Copy every line of the data that includes the string "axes".

== Segment start ==

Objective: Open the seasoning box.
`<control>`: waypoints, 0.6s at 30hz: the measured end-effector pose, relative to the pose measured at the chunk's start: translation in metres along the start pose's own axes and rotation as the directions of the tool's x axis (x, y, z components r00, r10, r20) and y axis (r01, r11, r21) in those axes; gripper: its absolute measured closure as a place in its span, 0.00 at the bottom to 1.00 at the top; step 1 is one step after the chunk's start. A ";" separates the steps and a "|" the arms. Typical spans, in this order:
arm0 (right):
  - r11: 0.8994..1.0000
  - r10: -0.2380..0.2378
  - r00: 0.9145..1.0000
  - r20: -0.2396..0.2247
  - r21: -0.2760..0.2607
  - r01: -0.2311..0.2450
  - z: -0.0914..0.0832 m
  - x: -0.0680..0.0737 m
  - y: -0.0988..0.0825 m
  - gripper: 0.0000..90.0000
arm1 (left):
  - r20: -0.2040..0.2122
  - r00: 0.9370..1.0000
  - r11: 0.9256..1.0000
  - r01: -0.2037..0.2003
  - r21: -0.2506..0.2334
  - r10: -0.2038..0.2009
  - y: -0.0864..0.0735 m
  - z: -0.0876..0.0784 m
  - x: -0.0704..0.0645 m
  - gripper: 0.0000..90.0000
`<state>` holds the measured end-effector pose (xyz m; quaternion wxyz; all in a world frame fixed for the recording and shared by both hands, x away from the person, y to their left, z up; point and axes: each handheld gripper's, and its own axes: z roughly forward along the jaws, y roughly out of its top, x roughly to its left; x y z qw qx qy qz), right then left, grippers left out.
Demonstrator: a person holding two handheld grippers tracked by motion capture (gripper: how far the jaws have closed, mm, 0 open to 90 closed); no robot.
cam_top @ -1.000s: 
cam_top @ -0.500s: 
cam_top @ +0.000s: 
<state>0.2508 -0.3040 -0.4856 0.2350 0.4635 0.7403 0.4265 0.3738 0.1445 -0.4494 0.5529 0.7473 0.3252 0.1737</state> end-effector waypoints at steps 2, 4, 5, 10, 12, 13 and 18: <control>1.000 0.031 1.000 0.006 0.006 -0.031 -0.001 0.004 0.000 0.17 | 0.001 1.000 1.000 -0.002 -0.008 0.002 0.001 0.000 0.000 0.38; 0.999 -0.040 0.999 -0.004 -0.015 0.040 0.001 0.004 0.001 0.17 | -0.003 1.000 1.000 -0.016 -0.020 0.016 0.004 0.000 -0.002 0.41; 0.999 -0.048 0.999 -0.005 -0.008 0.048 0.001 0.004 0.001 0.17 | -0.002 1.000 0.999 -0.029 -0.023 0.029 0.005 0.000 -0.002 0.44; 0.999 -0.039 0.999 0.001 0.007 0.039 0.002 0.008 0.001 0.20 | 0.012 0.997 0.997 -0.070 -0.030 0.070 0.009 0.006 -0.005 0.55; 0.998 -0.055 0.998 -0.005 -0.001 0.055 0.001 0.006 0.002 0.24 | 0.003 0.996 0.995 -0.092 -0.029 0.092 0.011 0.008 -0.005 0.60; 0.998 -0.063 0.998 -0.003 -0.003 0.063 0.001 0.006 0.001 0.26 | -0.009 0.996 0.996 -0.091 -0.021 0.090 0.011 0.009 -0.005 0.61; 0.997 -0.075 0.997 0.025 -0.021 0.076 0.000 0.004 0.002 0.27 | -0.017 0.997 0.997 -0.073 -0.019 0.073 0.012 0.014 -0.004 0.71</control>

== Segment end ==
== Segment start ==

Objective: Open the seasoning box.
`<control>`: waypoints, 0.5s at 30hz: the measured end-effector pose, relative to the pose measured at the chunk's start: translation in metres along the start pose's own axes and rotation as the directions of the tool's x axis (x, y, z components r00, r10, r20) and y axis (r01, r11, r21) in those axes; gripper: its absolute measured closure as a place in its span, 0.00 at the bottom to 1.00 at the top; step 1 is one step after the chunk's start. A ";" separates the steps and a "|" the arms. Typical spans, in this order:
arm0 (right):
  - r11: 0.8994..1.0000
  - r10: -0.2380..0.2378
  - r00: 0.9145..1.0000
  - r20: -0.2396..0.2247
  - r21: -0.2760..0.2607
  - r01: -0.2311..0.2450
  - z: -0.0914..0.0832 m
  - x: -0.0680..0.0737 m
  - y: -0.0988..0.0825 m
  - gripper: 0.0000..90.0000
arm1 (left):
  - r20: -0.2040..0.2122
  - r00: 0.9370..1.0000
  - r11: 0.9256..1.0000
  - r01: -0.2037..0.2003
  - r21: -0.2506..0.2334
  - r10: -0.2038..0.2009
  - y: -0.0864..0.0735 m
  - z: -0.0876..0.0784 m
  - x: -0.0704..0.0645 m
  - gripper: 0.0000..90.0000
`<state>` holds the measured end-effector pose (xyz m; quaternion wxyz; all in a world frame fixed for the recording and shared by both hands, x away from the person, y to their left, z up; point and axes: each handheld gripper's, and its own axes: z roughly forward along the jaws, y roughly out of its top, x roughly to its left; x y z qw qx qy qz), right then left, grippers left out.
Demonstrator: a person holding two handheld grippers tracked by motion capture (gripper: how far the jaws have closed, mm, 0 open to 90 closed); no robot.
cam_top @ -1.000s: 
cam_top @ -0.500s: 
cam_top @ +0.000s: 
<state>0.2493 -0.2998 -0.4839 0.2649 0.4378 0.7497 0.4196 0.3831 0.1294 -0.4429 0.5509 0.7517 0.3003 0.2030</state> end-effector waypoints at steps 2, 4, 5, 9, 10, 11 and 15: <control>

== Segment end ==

#### The answer:
`<control>`: waypoints, 0.6s at 30hz: the measured end-effector pose, relative to the pose measured at the chunk's start: translation in metres along the start pose's own axes and rotation as the directions of the tool's x axis (x, y, z components r00, r10, r20) and y axis (r01, r11, r21) in those axes; gripper: its absolute measured closure as a place in its span, 0.00 at the bottom to 1.00 at the top; step 1 is one step after the chunk's start. A ";" separates the steps and a "|" the arms. Typical spans, in this order:
`<state>` holds the measured end-effector pose (xyz m; quaternion wxyz; all in a world frame fixed for the recording and shared by both hands, x away from the person, y to their left, z up; point and axes: each handheld gripper's, and its own axes: z roughly forward along the jaws, y roughly out of its top, x roughly to its left; x y z qw qx qy qz), right then left, grippers left out.
`<control>`: waypoints, 0.5s at 30hz: the measured end-effector pose, relative to the pose measured at the chunk's start: translation in metres along the start pose's own axes and rotation as the directions of the tool's x axis (x, y, z components r00, r10, r20) and y axis (r01, r11, r21) in those axes; gripper: its absolute measured closure as a place in its span, 0.00 at the bottom to 1.00 at the top; step 1 is one step after the chunk's start. A ";" separates the steps and a "|" the arms. Typical spans, in this order:
`<state>` holds the measured end-effector pose (xyz m; quaternion wxyz; all in a world frame fixed for the recording and shared by both hands, x away from the person, y to their left, z up; point and axes: each handheld gripper's, and its own axes: z roughly forward along the jaws, y roughly out of its top, x roughly to its left; x y z qw qx qy qz), right then left, grippers left out.

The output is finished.